[How to complete this task]
Consider the listing below. Extract exactly the lines from the line containing "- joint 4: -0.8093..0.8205" to the line containing "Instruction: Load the", both included.

════════════════════

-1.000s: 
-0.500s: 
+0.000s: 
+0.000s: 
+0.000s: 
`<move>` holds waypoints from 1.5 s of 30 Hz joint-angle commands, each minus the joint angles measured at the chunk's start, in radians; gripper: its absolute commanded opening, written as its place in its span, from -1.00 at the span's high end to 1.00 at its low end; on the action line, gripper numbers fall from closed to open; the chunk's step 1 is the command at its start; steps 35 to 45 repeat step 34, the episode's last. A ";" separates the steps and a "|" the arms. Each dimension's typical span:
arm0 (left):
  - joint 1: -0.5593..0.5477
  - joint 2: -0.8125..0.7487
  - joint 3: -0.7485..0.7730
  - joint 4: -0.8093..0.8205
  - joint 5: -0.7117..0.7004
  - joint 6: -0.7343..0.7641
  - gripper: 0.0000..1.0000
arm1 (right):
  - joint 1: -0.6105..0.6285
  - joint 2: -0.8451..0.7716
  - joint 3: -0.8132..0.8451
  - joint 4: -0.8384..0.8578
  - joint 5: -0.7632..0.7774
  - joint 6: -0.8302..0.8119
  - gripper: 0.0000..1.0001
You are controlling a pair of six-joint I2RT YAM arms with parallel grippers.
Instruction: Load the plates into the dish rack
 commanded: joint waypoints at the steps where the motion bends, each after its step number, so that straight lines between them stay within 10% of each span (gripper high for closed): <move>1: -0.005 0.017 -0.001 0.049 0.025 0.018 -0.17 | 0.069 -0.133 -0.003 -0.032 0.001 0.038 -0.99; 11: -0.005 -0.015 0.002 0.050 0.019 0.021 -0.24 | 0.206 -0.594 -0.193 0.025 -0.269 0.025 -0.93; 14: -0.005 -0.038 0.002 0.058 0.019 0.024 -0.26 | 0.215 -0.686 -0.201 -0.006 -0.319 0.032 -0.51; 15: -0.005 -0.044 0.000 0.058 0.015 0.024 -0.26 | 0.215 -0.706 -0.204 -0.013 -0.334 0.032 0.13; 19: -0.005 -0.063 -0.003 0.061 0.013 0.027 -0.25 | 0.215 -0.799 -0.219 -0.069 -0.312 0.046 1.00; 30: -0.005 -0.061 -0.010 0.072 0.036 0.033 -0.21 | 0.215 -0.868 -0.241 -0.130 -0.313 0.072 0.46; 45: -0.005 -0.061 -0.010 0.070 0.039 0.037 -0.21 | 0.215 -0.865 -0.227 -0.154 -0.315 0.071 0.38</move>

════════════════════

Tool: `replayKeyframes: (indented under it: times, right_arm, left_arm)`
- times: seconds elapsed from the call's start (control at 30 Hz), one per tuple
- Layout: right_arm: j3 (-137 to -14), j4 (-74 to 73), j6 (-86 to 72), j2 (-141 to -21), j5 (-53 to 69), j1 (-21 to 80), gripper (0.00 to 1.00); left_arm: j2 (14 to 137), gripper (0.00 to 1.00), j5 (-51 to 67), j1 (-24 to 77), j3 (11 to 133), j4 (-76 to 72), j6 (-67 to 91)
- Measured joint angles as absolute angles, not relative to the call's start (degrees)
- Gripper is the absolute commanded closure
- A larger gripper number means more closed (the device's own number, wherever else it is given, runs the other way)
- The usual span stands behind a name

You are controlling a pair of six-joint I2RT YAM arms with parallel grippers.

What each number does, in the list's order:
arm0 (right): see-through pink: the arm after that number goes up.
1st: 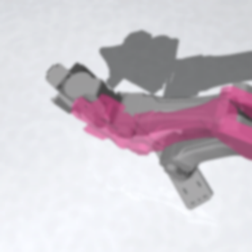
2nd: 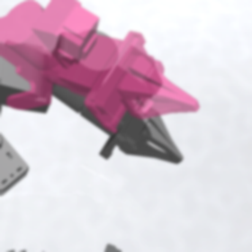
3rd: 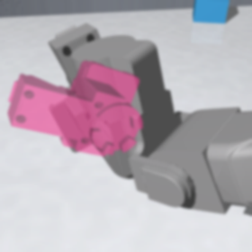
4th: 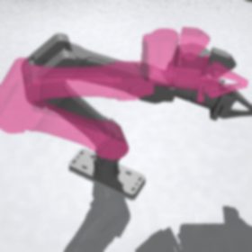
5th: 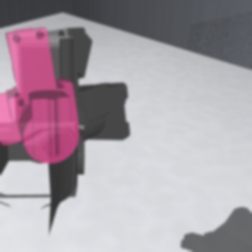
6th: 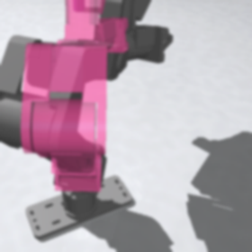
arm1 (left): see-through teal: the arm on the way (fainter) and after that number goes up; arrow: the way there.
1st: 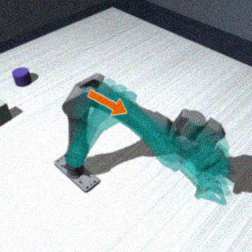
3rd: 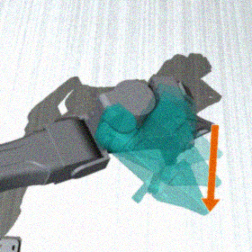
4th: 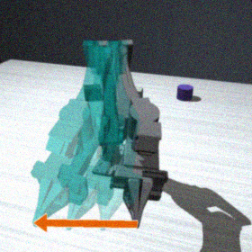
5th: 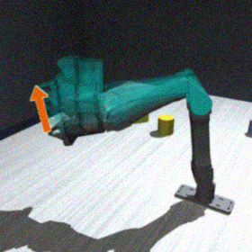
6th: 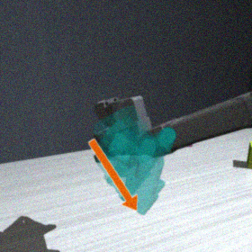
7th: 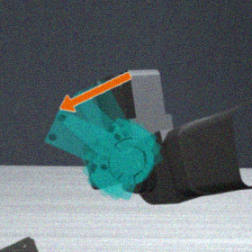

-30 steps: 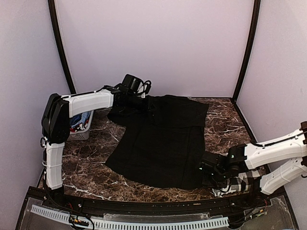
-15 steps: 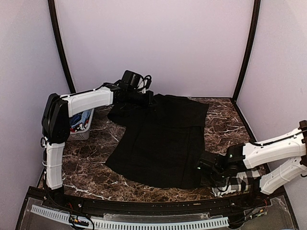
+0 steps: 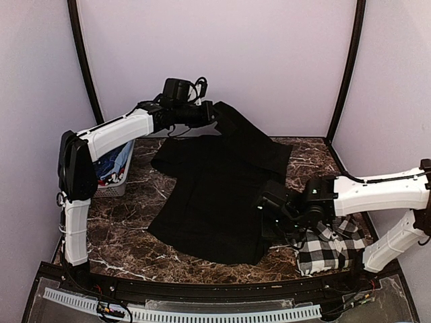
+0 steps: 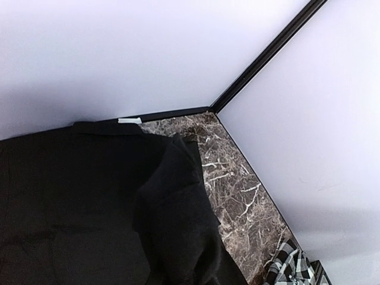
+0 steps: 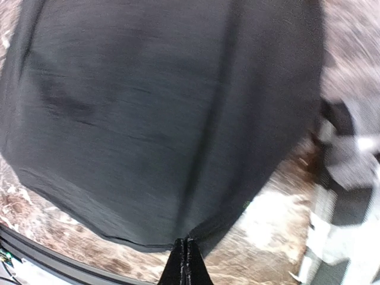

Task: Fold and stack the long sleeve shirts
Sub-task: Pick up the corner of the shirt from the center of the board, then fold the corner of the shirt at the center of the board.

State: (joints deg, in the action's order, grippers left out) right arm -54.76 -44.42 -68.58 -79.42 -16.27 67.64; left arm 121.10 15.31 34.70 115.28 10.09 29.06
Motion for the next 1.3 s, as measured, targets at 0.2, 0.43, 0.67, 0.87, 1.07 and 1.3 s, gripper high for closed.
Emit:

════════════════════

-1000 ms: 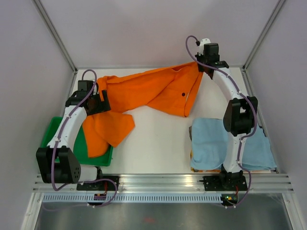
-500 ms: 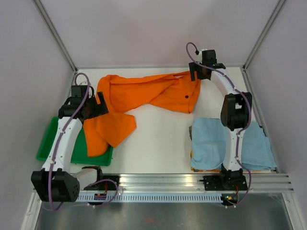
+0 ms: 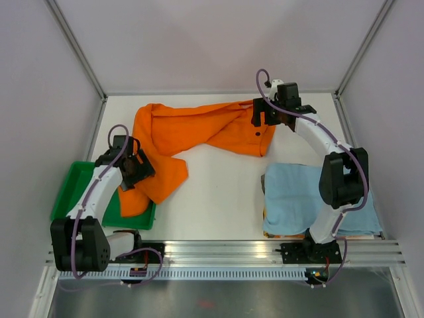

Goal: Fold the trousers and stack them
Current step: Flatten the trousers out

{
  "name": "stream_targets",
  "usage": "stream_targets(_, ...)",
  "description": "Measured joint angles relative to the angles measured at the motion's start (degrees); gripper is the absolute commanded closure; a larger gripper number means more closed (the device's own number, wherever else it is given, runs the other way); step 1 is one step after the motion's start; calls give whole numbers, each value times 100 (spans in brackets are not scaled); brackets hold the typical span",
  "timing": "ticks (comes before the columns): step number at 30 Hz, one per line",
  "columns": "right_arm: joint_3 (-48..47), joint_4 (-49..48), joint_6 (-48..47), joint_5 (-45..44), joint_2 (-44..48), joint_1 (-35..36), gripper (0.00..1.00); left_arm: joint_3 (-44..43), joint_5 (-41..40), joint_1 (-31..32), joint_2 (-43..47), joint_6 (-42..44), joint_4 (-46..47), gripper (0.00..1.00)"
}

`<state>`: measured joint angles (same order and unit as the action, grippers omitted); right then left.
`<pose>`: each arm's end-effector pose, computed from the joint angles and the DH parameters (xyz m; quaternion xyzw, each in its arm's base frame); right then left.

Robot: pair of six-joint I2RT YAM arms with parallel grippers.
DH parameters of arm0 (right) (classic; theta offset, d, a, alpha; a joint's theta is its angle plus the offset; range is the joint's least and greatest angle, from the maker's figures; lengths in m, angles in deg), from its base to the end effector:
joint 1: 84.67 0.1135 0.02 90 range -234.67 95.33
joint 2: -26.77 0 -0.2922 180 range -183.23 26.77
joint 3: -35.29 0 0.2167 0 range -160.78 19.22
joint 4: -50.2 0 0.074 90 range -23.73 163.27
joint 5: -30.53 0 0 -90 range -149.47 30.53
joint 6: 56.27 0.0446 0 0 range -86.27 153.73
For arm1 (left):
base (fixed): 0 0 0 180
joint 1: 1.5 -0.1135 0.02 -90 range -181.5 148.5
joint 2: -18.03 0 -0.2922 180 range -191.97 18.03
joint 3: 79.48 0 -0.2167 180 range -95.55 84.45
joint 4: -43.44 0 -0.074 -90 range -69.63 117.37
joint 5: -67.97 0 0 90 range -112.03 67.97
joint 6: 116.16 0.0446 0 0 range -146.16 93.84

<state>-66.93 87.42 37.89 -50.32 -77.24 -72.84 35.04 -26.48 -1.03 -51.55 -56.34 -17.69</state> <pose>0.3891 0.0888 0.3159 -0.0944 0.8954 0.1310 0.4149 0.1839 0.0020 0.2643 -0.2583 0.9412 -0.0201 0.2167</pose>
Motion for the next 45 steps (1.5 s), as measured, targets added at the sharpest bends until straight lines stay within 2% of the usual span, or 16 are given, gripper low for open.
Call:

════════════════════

[Answer space]
  - joint 4: -0.8093..0.8205
  - joint 5: -0.7117..0.7004
  - joint 6: -0.7343..0.7641
  - gripper: 0.0000..1.0000
arm1 (right):
  - joint 1: -0.6105..0.6285
  - joint 2: -0.8451..0.7716
  - joint 3: -0.8132..0.8451
  - joint 4: -0.8384..0.8578
  - joint 5: -0.7632..0.7774
  - joint 6: -0.8302..0.8119
  - gripper: 0.0000..1.0001
You are controlling a pair of six-joint I2RT YAM arms with parallel grippers.
Instruction: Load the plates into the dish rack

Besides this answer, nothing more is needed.